- **WORK TO COMPLETE**:
Would you print the whole listing again, word for word?

- **DATA BELOW**:
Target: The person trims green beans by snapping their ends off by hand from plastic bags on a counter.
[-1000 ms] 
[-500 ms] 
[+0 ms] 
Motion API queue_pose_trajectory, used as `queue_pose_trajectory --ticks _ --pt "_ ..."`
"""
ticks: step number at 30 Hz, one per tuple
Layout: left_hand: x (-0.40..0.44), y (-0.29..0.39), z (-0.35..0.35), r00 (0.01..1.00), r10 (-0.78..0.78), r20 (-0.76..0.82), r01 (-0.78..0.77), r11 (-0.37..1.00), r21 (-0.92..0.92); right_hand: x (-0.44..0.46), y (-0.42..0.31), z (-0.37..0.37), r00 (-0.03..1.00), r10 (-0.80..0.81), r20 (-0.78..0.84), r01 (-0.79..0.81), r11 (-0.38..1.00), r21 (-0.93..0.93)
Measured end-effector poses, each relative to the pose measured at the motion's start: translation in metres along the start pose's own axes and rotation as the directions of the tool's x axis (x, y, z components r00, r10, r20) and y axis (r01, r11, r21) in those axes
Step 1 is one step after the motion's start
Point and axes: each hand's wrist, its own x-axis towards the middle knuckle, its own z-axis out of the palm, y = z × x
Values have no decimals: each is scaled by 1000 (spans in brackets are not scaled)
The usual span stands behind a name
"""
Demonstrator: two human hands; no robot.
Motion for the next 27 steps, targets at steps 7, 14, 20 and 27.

- **WRITTEN ANSWER**:
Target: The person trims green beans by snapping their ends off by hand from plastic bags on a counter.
[-1000 ms] 
[-500 ms] 
[+0 ms] 
Motion API queue_pose_trajectory, used as `queue_pose_trajectory --ticks _ --pt "_ ..."`
"""
ticks: step number at 30 Hz, one per tuple
Layout: left_hand: x (-0.40..0.44), y (-0.29..0.39), z (-0.35..0.35), r00 (0.01..1.00), r10 (-0.78..0.78), r20 (-0.76..0.82), r01 (-0.78..0.77), r11 (-0.37..1.00), r21 (-0.92..0.92); right_hand: x (-0.44..0.46), y (-0.42..0.31), z (-0.37..0.37), r00 (-0.03..1.00), r10 (-0.80..0.81), r20 (-0.78..0.84), r01 (-0.79..0.81), r11 (-0.38..1.00), r21 (-0.93..0.93)
Measured end-effector poses, each relative to the pose measured at the motion's start: translation in metres along the start pose's own axes and rotation as the directions of the tool's x axis (x, y, z components r00, r10, r20) and y axis (r01, r11, r21) in those axes
Step 1 is one step after the motion's start
Point and axes: each hand's wrist, its own x-axis towards the middle knuckle, its own z-axis out of the palm, y = z × x
Values have no decimals: each is scaled by 1000 (spans in brackets are not scaled)
The usual span stands behind a name
"""
Demonstrator: two human hands; no robot.
Motion for the next 27 steps, targets at steps 7, 14, 20 and 27.

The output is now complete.